What is needed
Take the lines below between the one holding "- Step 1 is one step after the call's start" and the one holding "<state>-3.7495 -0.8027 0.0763", inclusive, and copy them exactly. Add nothing.

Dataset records
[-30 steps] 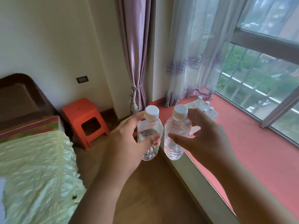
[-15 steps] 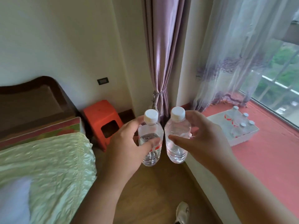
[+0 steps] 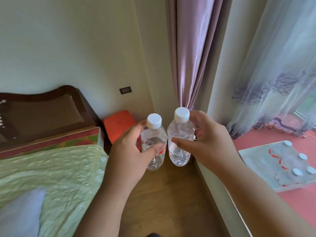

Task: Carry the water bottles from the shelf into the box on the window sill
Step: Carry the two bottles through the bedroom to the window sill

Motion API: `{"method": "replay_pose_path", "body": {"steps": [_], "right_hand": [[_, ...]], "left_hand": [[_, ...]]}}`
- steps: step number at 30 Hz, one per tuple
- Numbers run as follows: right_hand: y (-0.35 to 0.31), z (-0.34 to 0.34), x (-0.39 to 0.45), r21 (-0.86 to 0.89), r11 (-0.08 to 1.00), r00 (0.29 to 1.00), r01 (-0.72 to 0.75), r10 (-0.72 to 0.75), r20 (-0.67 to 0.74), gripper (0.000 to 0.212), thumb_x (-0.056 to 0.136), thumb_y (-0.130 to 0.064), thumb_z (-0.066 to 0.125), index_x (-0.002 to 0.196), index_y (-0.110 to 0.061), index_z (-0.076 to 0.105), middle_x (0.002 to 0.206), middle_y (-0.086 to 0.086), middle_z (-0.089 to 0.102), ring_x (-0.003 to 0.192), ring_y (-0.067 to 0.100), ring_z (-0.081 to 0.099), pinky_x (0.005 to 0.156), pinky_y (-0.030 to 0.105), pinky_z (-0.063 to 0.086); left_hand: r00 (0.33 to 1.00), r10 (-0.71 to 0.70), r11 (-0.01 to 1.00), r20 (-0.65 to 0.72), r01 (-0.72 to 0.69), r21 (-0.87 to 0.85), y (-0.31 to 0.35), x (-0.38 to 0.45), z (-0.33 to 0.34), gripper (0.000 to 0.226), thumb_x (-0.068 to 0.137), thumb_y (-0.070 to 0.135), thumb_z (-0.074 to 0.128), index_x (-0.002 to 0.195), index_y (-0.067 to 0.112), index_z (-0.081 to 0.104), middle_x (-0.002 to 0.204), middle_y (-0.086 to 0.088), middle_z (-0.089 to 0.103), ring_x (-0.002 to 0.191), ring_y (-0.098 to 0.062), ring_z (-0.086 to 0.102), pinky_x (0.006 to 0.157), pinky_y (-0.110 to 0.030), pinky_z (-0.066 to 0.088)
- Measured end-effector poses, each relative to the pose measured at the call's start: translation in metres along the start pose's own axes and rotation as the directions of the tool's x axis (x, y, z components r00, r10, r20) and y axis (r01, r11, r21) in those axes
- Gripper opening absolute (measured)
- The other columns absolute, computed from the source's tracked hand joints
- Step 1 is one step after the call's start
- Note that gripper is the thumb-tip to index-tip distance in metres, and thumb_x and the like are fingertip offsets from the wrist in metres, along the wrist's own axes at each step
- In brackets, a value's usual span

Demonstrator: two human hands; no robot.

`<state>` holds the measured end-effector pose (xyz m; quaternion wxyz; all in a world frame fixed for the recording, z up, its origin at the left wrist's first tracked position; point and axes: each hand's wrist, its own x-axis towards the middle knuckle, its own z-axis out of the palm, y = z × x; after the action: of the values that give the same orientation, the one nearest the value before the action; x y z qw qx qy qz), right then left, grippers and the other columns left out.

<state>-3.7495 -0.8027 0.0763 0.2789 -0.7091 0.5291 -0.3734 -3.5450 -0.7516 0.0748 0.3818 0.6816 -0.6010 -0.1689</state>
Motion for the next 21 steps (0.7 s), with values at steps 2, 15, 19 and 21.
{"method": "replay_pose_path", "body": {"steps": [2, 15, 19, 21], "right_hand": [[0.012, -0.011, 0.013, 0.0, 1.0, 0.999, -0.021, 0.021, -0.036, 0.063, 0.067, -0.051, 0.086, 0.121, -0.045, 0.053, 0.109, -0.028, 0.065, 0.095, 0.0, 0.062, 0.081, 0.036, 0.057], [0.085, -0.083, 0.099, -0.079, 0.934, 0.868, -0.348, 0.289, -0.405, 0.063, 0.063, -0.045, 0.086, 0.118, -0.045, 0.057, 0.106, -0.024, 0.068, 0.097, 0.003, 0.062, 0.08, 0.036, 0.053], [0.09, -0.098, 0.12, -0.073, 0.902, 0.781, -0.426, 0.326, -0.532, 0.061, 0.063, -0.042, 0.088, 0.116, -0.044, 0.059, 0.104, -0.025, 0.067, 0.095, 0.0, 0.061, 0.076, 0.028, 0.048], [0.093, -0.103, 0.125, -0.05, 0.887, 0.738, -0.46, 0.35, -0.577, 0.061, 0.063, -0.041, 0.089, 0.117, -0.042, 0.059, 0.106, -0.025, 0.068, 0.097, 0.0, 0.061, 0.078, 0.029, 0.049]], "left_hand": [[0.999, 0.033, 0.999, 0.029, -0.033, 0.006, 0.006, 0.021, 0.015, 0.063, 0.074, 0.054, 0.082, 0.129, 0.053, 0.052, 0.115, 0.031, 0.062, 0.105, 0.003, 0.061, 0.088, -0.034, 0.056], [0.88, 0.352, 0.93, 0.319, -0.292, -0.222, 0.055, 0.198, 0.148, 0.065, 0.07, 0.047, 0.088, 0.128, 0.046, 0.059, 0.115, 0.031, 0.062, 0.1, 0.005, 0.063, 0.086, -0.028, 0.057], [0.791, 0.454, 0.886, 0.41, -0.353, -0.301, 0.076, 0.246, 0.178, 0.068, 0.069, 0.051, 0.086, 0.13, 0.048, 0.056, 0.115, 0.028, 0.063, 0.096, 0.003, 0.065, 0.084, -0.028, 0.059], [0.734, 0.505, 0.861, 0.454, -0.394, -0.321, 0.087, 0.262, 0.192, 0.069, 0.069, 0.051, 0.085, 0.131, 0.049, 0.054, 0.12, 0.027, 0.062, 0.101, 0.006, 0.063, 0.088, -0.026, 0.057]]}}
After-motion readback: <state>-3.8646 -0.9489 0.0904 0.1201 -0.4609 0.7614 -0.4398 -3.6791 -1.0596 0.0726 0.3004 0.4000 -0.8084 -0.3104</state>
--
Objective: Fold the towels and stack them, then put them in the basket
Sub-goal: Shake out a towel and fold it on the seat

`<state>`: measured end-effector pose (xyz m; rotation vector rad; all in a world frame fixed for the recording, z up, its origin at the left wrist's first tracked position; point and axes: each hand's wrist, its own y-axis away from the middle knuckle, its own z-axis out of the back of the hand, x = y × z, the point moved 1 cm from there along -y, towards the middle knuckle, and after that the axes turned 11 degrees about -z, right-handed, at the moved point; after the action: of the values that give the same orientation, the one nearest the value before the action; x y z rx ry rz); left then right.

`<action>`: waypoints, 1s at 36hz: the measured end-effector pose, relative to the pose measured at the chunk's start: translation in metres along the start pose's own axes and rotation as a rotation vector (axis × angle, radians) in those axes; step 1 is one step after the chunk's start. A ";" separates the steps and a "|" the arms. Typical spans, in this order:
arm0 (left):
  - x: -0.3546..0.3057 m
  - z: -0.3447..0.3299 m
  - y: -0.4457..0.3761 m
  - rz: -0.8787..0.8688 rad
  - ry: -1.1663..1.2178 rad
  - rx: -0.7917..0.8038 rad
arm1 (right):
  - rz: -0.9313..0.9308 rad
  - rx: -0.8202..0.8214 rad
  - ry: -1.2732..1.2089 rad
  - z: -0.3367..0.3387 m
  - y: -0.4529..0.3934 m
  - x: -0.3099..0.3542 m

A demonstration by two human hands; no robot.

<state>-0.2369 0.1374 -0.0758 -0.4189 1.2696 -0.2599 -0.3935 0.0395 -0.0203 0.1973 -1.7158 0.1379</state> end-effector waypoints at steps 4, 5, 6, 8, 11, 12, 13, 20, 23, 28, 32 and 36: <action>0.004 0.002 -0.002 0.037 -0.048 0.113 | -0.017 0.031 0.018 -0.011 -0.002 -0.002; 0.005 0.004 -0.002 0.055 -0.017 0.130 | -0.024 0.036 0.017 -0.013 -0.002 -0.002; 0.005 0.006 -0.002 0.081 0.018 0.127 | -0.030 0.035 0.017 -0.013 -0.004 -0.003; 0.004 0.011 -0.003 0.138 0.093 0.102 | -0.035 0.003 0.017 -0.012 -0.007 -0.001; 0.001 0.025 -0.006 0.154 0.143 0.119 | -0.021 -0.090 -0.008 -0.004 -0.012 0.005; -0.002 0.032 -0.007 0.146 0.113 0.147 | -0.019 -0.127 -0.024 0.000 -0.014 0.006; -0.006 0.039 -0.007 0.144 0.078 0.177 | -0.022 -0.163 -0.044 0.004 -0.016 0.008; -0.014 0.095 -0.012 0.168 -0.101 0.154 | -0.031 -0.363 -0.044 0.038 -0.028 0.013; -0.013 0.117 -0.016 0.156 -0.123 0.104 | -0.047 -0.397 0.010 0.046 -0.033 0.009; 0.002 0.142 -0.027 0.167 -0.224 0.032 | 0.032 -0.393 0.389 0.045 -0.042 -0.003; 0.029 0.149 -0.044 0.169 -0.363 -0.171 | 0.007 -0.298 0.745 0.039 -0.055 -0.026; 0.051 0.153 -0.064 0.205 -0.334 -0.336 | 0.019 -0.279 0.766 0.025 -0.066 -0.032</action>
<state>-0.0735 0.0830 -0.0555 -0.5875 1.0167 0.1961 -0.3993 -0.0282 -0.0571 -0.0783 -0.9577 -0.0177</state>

Output below
- Step 1 is one step after the call's start
- Note that gripper is the thumb-tip to index-tip distance in metres, and thumb_x and the like are fingertip offsets from the wrist in metres, along the wrist's own axes at each step
- In brackets, a value's usual span

Demonstrator: two human hands; no robot.

`<state>` holds the measured end-effector pose (xyz m; quaternion wxyz; all in a world frame fixed for the recording, z up, its origin at the left wrist's first tracked position; point and axes: each hand's wrist, its own x-axis towards the middle knuckle, its own z-axis out of the palm, y = z × x; after the action: of the values that give the same orientation, the one nearest the value before the action; x y z qw qx qy qz), right then left, grippers and the other columns left out.

<state>-3.7495 -0.8027 0.0763 0.2789 -0.7091 0.5291 -0.3734 -3.5450 -0.7516 0.0748 0.3818 0.6816 -0.6010 -0.1689</state>

The exercise calls for nothing more than this answer.